Photo by Ksenia Chernaya on Pexels.

Using the right Error Metrics in your Data Science project is crucial. A wrong error metric will not only affect your model’s optimization (loss function) but also might skew your judgment of models.

Besides the classical error metrics like Mean Absolute Error, more and more new error metrics are being developed and published regularly.

The idea of this article is to not only provide you an overview about the most used ones but also show you how they are calculated as well as their advantages and disadvantages.

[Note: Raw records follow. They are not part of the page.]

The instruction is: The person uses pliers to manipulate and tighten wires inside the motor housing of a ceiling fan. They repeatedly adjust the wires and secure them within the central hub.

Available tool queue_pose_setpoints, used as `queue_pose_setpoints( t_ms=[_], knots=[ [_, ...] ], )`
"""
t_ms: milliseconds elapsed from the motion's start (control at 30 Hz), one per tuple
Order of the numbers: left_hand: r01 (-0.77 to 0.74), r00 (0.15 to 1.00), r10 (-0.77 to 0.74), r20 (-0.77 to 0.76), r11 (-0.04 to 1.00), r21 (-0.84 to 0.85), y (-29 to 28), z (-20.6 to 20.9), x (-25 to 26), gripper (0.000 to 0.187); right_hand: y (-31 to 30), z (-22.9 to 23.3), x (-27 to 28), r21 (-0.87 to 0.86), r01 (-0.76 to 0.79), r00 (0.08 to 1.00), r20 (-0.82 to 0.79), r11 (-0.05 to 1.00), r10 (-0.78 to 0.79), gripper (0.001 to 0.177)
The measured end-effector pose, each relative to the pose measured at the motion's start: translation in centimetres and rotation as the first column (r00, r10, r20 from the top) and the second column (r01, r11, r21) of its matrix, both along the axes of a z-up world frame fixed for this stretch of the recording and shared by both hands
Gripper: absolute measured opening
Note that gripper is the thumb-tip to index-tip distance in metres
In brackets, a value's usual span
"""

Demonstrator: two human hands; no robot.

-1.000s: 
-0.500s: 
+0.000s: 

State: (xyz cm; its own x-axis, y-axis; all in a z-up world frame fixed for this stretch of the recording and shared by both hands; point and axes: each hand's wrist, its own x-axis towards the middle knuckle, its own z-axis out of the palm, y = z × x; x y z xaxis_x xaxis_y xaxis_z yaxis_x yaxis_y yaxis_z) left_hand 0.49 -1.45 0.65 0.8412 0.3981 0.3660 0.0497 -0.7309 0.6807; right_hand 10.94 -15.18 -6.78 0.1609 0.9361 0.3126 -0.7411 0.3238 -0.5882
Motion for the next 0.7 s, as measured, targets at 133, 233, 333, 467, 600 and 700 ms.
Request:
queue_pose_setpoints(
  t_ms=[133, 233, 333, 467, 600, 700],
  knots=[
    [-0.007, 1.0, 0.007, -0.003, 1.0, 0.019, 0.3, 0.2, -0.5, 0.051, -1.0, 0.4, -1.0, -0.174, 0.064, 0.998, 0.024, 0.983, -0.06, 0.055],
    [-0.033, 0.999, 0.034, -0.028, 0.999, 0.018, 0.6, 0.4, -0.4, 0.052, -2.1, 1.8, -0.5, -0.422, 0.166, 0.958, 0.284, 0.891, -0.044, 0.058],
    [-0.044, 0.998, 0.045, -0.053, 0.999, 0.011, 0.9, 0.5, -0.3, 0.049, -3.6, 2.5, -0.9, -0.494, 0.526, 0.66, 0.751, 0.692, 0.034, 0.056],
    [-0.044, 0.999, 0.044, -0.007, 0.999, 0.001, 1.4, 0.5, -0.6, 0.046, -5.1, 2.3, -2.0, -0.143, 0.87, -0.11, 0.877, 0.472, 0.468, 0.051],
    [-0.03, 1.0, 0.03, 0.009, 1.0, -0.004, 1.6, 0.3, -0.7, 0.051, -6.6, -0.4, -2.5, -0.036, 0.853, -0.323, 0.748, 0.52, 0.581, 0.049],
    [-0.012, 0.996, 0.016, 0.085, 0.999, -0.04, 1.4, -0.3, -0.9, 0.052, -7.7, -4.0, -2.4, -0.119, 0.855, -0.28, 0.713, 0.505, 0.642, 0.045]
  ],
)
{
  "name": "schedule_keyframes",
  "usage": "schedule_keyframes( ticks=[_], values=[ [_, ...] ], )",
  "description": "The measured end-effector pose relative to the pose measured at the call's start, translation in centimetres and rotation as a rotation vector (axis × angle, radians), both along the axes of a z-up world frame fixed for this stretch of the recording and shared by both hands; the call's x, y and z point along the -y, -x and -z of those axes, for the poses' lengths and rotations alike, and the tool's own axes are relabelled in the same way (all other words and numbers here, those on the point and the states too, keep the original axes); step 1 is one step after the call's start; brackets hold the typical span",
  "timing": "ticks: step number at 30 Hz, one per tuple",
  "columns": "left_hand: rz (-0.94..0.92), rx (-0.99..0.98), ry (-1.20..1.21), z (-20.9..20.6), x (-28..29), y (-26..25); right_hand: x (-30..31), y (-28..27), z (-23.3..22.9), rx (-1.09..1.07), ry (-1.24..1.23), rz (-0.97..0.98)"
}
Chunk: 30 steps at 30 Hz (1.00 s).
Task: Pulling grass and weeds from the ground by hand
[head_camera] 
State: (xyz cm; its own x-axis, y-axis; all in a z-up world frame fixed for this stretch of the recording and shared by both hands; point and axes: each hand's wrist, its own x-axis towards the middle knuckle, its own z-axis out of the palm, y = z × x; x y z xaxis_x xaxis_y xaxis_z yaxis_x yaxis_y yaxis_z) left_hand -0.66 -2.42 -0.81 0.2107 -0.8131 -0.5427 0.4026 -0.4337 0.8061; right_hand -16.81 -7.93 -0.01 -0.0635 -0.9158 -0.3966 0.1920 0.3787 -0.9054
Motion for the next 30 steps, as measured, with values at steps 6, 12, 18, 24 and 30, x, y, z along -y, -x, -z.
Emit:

Before we start, please keep in mind that there is no silver bullet, no single best error metric. The fundamental challenge is, that every statistical measure condenses a large number of data into a single value, so it only provides one projection of the model errors emphasizing a certain aspect of the error characteristics of the model performance (Chai and Draxler 2014).

Therefore it is better to have a more practical and pragmatic view and work with a selection of metrics that fit for your use case or project.

To identify the most used or common error metrics, I screened over 12 time series Forecasting frameworks or libraries (i.e. kats, sktime, darts) and checked what error metrics they offer. Out of these 12 I identified the top 8 most common forecasting error metrics and grouped them into four categories (see figure 1) proposed by Hyndman and Koehler (2006).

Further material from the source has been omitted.